### Task to carry out
Print the records exactly as they are written.
Segment Start: Source information
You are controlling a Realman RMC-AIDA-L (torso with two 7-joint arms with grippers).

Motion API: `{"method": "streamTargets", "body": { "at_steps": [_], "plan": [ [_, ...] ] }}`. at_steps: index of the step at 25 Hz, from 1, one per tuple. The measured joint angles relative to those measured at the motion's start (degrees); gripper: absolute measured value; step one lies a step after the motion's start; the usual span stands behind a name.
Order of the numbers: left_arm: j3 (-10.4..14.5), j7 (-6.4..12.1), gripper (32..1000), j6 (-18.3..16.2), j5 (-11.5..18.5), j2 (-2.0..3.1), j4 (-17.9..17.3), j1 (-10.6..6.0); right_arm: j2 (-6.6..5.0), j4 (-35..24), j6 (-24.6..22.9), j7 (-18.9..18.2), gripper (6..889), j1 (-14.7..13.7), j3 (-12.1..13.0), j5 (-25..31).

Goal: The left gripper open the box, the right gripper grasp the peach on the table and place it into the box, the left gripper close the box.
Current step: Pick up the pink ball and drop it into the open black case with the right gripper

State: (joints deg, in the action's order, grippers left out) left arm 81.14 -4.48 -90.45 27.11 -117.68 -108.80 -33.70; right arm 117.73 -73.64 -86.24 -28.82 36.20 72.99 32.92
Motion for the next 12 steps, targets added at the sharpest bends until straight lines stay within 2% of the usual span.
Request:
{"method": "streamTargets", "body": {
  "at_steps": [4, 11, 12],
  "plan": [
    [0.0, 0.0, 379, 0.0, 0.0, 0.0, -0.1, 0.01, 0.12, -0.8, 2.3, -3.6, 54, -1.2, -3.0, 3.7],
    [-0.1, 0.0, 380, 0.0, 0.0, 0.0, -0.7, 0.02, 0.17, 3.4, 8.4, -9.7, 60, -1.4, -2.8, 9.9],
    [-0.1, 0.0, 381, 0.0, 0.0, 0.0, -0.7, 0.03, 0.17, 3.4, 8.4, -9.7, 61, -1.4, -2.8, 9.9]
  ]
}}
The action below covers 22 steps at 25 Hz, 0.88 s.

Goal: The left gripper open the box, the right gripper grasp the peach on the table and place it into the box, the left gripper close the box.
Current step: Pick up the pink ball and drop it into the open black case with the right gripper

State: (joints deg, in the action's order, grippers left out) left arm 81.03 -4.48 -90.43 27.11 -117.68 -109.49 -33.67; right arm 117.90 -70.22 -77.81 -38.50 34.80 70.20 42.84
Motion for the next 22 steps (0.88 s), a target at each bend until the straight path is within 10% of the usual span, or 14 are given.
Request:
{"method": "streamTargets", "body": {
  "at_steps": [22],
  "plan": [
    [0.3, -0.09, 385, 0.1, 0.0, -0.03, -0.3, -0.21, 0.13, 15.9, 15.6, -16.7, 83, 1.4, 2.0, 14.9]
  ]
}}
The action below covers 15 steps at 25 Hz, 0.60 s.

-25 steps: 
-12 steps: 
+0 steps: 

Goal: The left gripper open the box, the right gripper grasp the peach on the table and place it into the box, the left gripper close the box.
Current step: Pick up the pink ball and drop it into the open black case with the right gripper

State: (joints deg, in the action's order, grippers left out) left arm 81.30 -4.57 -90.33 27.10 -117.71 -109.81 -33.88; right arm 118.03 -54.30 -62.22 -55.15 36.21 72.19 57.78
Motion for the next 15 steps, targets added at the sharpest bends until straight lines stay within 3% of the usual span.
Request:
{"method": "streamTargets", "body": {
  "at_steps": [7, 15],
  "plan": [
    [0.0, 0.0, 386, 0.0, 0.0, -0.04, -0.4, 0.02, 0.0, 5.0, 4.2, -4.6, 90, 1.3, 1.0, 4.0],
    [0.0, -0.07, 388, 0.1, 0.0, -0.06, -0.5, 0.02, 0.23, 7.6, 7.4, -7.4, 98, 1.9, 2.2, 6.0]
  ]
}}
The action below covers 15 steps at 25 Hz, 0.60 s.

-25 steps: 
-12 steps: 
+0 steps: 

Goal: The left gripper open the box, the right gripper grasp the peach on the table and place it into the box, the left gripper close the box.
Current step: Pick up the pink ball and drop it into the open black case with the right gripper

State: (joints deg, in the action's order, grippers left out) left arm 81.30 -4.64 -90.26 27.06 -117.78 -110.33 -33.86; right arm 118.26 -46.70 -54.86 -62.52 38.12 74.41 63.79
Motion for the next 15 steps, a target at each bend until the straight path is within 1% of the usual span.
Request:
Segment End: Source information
### Written solution
You are controlling a Realman RMC-AIDA-L (torso with two 7-joint arms with grippers).

Motion API: `{"method": "streamTargets", "body": { "at_steps": [_], "plan": [ [_, ...] ] }}`. at_steps: index of the step at 25 Hz, from 1, one per tuple. The measured joint angles relative to those measured at the motion's start (degrees); gripper: absolute measured value; step one lies a step after the motion's start; the usual span stands behind a name.
Order of the numbers: left_arm: j3 (-10.4..14.5), j7 (-6.4..12.1), gripper (32..1000), j6 (-18.3..16.2), j5 (-11.5..18.5), j2 (-2.0..3.1), j4 (-17.9..17.3), j1 (-10.6..6.0); right_arm: j2 (-6.6..5.0), j4 (-35..24), j6 (-24.6..22.9), j7 (-18.9..18.2), gripper (6..889), j1 (-14.7..13.7), j3 (-12.1..13.0), j5 (-25..31).

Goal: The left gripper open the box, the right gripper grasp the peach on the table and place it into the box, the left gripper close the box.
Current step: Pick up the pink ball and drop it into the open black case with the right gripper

State: (joints deg, in the action's order, grippers left out) left arm 81.14 -4.48 -90.45 27.11 -117.68 -108.80 -33.70; right arm 117.73 -73.64 -86.24 -28.82 36.20 72.99 32.92
Motion for the next 12 steps, targets added at the sharpest bends until straight lines stay within 2% of the usual span.
Request:
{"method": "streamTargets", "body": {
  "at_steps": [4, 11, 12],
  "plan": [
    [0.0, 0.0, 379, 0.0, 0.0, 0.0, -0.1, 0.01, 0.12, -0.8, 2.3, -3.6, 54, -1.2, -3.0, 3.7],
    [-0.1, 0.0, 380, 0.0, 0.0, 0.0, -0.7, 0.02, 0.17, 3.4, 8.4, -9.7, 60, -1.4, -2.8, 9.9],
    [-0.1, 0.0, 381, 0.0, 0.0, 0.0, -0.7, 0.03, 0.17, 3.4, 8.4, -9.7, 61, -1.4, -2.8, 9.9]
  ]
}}
The action below covers 22 steps at 25 Hz, 0.88 s.

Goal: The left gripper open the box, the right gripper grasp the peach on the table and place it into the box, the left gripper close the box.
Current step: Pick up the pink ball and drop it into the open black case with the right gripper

State: (joints deg, in the action's order, grippers left out) left arm 81.03 -4.48 -90.43 27.11 -117.68 -109.49 -33.67; right arm 117.90 -70.22 -77.81 -38.50 34.80 70.20 42.84
Motion for the next 22 steps (0.88 s), a target at each bend until the straight path is within 10% of the usual span, or 14 are given.
Request:
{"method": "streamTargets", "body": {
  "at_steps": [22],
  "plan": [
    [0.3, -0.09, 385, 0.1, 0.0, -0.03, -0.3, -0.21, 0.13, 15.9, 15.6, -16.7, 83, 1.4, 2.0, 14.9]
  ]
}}
The action below covers 15 steps at 25 Hz, 0.60 s.

-25 steps: 
-12 steps: 
+0 steps: 

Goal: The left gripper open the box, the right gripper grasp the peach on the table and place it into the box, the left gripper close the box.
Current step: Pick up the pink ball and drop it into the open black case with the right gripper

State: (joints deg, in the action's order, grippers left out) left arm 81.30 -4.57 -90.33 27.10 -117.71 -109.81 -33.88; right arm 118.03 -54.30 -62.22 -55.15 36.21 72.19 57.78
Motion for the next 15 steps, targets added at the sharpest bends until straight lines stay within 3% of the usual span.
Request:
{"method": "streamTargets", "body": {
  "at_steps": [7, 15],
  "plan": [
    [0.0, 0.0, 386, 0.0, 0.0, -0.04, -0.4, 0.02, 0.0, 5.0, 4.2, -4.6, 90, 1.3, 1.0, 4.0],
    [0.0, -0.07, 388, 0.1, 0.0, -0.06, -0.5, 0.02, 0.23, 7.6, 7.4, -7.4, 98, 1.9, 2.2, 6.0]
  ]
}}
The action below covers 15 steps at 25 Hz, 0.60 s.

-25 steps: 
-12 steps: 
+0 steps: 

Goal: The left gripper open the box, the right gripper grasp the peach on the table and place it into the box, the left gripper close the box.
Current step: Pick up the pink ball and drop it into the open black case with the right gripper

State: (joints deg, in the action's order, grippers left out) left arm 81.30 -4.64 -90.26 27.06 -117.78 -110.33 -33.86; right arm 118.26 -46.70 -54.86 -62.52 38.12 74.41 63.79
Motion for the next 15 steps, a target at each bend until the straight path is within 1% of the usual span.
Request:

This completes the answer to the exercise.